#### [Problem to solve]
Where a line in the listing below contains the word "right", copy that line.

#### [Raw data]

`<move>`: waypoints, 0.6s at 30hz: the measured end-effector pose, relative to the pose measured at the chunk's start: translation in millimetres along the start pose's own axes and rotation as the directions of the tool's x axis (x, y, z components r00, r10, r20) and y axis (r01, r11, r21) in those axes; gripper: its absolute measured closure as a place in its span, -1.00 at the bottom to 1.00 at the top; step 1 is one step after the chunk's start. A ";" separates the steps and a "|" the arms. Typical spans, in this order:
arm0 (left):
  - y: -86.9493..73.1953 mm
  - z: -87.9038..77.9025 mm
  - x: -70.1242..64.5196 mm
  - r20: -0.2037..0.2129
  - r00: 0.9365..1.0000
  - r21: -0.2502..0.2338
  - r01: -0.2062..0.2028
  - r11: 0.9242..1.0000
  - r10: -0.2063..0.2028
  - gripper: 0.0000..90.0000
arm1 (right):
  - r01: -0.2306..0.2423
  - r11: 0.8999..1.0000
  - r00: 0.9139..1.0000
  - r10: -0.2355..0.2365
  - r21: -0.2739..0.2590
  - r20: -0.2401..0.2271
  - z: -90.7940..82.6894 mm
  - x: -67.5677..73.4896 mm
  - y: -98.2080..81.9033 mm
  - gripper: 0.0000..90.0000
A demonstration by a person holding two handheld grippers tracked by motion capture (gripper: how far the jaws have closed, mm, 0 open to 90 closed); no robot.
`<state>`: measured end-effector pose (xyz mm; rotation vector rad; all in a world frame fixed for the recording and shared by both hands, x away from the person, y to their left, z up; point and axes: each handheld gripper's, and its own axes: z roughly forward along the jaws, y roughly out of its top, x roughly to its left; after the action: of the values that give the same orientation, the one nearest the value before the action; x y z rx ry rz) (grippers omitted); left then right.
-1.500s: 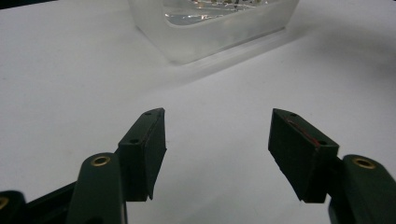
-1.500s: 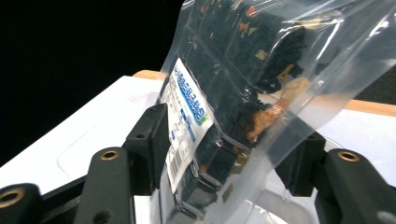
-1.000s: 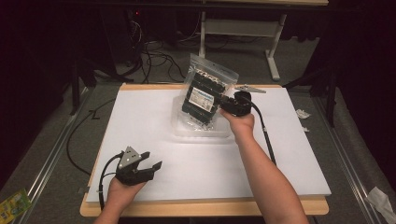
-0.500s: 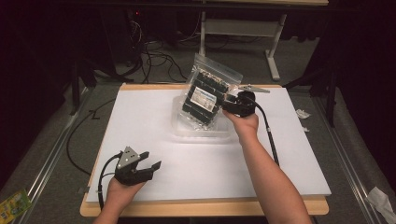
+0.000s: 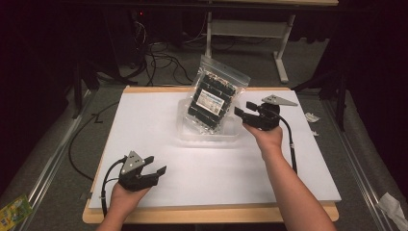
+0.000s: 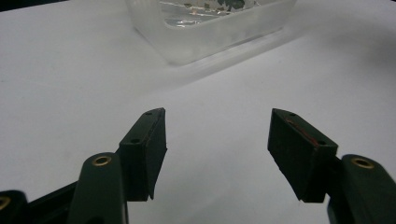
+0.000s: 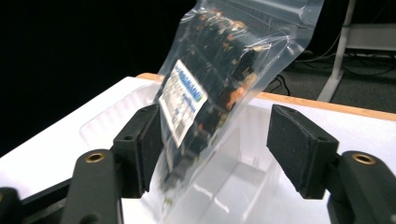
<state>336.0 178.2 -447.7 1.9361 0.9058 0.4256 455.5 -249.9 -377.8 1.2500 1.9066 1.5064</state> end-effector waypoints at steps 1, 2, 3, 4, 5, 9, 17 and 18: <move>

#### [Exercise response]
arm1 (right):
`<state>`: measured end-effector pose (xyz mm; rotation vector rad; all in a world frame fixed for the recording and shared by both hands, x away from the person, y to their left, z up; point and axes: each handheld gripper's, and its own axes: z roughly forward along the jaws, y roughly out of its top, x roughly to its left; after the action: of the values that give the same orientation, the one nearest the value before the action; x y z rx ry rz) (grippers omitted); left then right.

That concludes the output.